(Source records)
•••

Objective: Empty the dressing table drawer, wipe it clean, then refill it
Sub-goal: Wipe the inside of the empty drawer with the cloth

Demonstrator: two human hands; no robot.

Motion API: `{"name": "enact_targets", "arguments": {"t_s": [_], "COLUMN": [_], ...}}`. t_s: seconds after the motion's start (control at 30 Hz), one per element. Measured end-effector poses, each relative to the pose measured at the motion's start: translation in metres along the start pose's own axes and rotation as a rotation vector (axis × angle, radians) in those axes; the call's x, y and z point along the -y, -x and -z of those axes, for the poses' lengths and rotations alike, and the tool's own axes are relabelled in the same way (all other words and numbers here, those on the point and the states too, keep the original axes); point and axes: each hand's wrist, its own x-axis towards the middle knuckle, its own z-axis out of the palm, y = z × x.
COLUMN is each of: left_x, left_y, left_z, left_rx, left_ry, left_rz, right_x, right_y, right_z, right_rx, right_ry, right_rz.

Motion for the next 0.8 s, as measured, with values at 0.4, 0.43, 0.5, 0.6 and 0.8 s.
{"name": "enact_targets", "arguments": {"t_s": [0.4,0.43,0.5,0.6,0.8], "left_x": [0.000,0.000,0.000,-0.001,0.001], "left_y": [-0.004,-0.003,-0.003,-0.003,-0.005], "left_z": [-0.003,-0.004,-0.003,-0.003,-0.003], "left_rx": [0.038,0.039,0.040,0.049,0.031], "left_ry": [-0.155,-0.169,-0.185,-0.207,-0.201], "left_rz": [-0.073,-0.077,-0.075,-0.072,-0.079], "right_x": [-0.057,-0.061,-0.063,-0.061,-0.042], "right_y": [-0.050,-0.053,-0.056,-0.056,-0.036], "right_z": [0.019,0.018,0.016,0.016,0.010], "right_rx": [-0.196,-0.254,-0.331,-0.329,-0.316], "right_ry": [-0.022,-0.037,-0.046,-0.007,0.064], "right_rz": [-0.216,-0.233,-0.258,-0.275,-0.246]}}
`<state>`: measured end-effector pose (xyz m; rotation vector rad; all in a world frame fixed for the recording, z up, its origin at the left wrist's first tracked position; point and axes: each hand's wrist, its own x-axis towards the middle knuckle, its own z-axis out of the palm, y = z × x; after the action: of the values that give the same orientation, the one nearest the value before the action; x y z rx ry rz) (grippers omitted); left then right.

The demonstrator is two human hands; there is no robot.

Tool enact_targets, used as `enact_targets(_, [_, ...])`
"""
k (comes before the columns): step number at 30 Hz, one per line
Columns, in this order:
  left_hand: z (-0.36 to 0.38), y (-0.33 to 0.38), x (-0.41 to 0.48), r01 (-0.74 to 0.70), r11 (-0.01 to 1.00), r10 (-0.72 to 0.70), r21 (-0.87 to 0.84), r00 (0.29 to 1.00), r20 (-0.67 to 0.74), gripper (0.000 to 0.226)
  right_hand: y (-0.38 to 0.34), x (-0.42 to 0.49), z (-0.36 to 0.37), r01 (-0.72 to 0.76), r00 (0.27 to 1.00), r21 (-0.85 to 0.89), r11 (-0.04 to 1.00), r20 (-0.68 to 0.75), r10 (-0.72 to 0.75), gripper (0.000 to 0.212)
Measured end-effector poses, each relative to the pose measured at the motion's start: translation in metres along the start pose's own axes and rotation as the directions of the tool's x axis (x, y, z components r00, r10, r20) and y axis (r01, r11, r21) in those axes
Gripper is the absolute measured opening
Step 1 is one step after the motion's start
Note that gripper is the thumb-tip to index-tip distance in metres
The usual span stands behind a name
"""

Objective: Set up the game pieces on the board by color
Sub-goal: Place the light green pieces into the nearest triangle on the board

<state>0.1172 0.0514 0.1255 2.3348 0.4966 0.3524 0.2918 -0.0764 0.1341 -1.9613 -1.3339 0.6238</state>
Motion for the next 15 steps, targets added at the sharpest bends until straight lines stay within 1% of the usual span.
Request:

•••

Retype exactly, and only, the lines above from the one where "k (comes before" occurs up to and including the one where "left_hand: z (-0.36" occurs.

k (comes before the columns): step number at 30 Hz, one per line
Columns, in this order:
  left_hand: z (-0.36 to 0.38), y (-0.33 to 0.38), x (-0.41 to 0.48), r01 (-0.74 to 0.70), r11 (-0.01 to 1.00), r10 (-0.72 to 0.70), r21 (-0.87 to 0.84), r00 (0.29 to 1.00), r20 (-0.67 to 0.74), gripper (0.000 to 0.226)

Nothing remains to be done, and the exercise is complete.